93-Jährige niedergestochen: Angeklagte schweigt vorerst

von DPA Freitag, 14. September 2018 12:35 Uhr


Hamburg (dpa/lno) - Eine 39-Jährige, die eine Seniorin mit einem Messer attackiert und bestohlen haben soll, hat beim Prozessauftakt vor dem Landgericht Hamburg geschwiegen. Ihr Anwalt kündigte am Freitag jedoch eine Aussage zu einem späteren Zeitpunkt an. Die Staatsanwaltschaft wirft der Deutschen aus Norderstedt versuchten Mord und schweren Raub vor. Das Verbrechen geschah am 10. März morgens in einer Seniorenwohnanlage im Poppenbütteler Weg. Dort war die Angeklagte einst Auszubildende, hatte die Lehre aber 2016 abgebrochen.

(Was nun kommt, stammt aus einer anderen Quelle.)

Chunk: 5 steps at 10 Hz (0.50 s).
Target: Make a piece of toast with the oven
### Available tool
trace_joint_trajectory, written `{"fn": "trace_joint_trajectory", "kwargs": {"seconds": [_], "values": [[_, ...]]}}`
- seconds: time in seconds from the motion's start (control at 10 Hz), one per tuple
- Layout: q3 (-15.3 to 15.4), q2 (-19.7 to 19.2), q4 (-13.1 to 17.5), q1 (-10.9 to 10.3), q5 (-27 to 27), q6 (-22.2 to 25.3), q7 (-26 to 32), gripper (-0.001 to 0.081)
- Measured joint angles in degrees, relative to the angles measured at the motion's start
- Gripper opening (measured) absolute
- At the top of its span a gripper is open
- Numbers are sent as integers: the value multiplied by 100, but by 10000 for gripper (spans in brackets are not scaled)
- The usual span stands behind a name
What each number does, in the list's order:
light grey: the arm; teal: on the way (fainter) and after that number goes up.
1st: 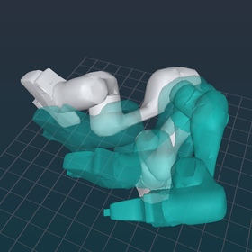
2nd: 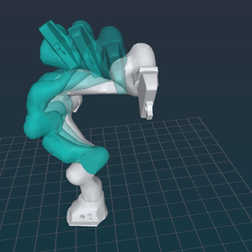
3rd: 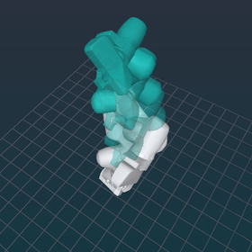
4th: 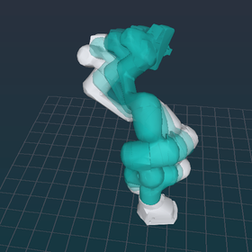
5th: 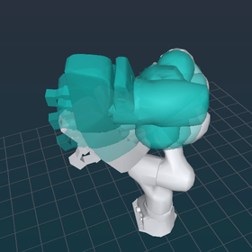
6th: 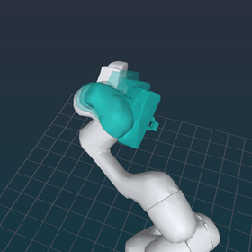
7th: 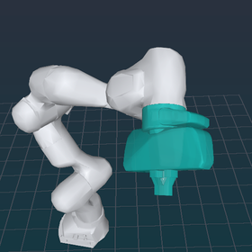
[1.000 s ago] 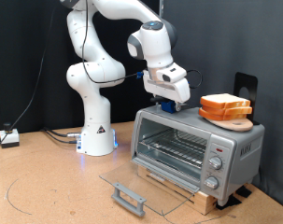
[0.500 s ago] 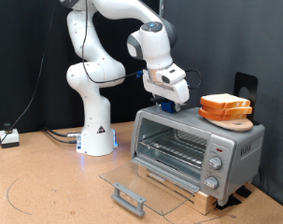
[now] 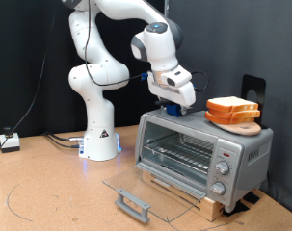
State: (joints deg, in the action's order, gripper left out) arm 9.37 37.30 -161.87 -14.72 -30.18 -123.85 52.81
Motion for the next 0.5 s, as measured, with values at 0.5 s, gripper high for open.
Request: {"fn": "trace_joint_trajectory", "kwargs": {"seconds": [0.5], "values": [[-5,0,1,0,-1,6,1,395]]}}
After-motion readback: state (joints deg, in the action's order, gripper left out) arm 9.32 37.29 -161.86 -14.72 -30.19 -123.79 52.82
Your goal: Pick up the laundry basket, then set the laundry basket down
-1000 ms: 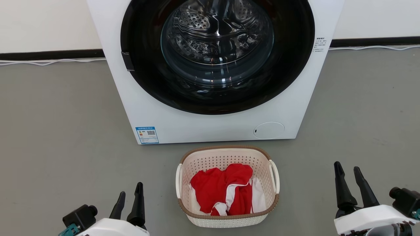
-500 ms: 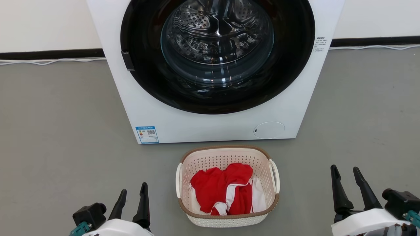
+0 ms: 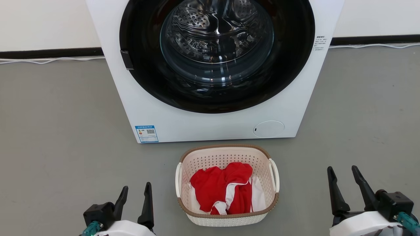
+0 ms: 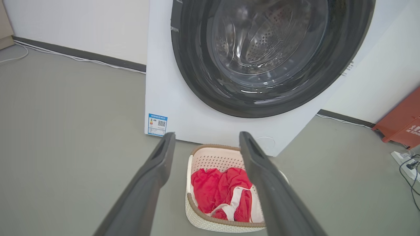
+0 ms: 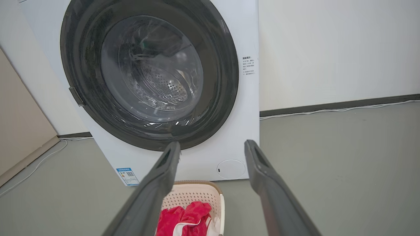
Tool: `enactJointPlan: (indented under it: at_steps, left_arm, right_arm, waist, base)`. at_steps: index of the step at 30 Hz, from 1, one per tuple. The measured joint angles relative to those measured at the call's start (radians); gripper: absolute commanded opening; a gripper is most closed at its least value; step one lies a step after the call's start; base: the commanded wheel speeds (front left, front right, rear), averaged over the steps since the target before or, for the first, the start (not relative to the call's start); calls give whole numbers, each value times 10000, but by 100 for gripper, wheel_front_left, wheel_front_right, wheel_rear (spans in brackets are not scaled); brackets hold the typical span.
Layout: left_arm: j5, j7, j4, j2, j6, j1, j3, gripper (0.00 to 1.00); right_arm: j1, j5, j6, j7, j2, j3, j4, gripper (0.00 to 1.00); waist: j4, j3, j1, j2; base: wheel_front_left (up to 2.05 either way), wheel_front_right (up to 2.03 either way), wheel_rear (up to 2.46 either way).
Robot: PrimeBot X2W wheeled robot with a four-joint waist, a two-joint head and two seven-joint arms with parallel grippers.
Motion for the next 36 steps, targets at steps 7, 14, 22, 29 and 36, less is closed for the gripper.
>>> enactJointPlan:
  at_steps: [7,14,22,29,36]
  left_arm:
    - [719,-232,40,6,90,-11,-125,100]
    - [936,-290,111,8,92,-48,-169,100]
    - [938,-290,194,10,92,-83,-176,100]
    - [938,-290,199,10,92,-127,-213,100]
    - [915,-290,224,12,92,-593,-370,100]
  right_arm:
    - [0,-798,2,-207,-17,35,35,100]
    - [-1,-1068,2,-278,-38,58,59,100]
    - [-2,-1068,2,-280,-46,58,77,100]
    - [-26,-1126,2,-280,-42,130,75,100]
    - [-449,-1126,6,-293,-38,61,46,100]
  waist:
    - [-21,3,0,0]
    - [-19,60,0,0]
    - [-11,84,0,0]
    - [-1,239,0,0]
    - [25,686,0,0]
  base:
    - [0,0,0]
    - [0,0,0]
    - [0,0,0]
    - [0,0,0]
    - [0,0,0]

Nach Überzeugung der Anklage klingelte die 39-Jährige an der Wohnungstür der 93-Jährigen und gab sich als Pflegerin aus. Die Seniorin öffnete und ging mit ihrem Rollator in Richtung Wohnzimmer. Laut Staatsanwaltschaft umklammerte die Angreiferin die Frau von hinten und stach zu. Ein Versteck mit 105 Euro, einer EC-Karte sowie einem Handy habe nicht gereicht. Immer wieder soll sie mehr verlangt haben. Das Opfer erlitt insgesamt 32 Stich- und Schnittverletzungen und schwebte in Lebensgefahr. Rund 400 Euro Bargeld wurden am Ende erbeutet.